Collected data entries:

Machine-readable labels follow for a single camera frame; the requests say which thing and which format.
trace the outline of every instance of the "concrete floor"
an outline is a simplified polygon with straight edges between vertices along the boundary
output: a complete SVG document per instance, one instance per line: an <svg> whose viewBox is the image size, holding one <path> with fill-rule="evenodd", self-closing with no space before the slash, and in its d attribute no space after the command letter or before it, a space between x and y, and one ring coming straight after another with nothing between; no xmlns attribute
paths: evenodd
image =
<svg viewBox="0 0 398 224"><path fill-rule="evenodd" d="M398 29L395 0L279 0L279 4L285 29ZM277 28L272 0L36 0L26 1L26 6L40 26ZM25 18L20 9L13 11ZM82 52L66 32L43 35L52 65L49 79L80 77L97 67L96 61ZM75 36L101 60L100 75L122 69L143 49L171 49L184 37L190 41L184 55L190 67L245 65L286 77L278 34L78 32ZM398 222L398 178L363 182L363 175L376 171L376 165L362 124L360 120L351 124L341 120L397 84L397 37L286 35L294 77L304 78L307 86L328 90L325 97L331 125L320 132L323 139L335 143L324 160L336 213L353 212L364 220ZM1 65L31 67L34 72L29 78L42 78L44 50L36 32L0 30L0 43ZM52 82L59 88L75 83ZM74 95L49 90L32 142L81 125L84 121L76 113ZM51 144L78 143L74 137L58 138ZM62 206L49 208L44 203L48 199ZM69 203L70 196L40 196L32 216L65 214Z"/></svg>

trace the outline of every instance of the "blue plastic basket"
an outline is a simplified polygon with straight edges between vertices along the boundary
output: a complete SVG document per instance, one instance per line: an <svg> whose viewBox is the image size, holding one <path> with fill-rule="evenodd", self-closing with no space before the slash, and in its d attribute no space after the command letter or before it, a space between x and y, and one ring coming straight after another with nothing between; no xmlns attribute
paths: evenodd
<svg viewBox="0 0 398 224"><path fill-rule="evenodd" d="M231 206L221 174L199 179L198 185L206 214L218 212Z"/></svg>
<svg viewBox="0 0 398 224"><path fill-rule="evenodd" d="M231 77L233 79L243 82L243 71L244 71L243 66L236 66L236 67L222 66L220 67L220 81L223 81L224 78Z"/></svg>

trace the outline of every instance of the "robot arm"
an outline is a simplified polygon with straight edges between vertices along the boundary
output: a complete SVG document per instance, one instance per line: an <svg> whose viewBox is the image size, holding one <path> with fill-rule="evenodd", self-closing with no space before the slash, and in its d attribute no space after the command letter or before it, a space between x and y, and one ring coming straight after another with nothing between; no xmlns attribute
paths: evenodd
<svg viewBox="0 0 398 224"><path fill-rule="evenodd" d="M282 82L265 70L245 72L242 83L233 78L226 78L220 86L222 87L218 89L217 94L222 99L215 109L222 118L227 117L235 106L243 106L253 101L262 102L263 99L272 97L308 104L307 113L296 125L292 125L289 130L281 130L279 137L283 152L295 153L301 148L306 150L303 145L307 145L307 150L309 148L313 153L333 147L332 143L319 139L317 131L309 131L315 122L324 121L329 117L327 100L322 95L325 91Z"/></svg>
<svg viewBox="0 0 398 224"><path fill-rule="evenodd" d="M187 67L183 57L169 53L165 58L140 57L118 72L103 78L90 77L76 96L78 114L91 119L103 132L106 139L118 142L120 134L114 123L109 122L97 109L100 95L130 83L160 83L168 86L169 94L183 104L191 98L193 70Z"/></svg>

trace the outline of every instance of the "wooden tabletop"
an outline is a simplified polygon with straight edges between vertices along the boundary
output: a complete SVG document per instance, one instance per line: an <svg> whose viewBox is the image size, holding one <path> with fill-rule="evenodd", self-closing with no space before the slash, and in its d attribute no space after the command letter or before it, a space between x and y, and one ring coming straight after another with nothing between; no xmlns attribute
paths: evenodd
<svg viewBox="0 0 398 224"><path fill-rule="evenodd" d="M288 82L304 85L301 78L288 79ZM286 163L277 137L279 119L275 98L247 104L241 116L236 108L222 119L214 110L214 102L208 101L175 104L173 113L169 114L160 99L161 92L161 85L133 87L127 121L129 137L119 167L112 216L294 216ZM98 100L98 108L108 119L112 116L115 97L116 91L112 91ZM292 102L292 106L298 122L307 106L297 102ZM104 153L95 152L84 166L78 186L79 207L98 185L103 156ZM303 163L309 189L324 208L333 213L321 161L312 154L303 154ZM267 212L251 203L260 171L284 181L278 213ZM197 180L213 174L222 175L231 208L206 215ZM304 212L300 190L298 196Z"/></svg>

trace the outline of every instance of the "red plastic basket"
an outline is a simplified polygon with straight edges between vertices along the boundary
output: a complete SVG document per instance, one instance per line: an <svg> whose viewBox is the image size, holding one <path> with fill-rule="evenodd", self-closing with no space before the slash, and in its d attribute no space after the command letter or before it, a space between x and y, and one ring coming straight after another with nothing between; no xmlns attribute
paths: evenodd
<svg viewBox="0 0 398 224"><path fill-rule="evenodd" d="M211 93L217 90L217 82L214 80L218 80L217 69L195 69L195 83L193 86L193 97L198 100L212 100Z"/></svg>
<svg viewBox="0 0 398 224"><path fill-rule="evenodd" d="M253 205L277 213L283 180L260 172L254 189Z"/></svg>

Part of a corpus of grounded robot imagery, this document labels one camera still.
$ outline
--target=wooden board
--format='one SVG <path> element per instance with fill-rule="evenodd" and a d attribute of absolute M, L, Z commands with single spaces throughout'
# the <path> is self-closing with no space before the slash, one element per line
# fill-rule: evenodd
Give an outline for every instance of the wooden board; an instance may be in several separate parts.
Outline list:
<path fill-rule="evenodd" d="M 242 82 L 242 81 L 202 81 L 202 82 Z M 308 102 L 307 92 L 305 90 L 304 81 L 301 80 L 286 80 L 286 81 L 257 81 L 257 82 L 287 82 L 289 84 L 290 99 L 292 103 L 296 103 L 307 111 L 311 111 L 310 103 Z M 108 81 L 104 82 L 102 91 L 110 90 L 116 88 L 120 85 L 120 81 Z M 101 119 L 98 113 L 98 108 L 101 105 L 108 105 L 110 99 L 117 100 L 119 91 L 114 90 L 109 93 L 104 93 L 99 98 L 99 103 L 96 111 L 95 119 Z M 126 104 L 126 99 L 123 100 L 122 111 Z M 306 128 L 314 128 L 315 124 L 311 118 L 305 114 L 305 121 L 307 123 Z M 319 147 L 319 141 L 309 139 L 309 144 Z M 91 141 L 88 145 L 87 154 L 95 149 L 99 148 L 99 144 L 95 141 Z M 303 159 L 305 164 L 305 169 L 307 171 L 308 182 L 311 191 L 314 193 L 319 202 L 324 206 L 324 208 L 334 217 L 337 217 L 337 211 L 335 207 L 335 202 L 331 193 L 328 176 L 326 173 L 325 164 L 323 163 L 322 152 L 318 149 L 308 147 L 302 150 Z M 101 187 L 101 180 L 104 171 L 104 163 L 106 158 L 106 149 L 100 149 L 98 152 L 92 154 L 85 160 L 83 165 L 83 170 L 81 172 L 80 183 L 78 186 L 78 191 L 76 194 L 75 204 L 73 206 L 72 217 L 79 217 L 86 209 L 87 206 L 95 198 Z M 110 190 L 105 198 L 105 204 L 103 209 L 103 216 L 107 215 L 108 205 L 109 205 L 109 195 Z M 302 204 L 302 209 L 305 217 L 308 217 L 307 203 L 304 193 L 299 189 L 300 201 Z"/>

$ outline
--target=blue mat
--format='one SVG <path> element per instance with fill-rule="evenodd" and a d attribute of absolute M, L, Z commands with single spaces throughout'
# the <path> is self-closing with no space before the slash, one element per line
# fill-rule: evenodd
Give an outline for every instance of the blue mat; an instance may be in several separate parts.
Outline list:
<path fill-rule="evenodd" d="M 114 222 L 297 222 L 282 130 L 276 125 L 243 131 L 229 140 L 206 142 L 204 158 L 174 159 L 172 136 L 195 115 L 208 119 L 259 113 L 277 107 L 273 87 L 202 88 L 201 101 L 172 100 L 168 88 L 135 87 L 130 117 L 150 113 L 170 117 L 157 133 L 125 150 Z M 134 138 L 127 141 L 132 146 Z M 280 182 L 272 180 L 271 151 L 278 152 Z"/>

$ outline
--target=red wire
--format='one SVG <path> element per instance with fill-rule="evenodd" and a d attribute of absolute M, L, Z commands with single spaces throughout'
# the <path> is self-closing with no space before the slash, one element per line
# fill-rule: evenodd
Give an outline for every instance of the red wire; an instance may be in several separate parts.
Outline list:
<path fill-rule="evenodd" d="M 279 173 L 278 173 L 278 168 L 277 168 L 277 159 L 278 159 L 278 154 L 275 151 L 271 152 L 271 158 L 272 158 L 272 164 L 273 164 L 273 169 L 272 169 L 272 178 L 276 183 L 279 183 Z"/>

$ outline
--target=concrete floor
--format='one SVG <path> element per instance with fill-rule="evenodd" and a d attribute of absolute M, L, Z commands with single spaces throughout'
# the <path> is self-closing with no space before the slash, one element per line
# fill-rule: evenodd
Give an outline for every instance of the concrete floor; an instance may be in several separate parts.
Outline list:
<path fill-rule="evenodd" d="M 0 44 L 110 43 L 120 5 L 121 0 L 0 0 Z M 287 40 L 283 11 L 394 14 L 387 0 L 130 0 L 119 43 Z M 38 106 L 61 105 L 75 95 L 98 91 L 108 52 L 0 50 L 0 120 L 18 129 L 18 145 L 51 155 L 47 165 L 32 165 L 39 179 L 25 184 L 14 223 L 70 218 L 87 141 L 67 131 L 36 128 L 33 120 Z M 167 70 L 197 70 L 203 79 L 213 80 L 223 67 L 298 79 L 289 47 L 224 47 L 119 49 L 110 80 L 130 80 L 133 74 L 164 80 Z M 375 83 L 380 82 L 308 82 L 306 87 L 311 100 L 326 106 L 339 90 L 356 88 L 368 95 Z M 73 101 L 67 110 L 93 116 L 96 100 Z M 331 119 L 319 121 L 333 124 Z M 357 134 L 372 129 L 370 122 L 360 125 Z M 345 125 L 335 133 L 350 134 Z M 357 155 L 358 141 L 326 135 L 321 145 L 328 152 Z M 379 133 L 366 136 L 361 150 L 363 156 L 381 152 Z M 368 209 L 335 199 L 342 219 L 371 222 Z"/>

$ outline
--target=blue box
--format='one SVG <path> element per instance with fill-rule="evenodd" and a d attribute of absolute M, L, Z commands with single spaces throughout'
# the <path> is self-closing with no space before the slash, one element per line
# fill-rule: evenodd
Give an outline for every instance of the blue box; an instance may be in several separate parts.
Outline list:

• **EXERCISE PROMPT**
What is needed is a copy of every line above in which "wooden" appears.

• **WRITTEN RESPONSE**
trace the outline of every instance of the "wooden tabletop"
--target=wooden board
Give an outline for every instance of the wooden board; an instance may be in several separate parts.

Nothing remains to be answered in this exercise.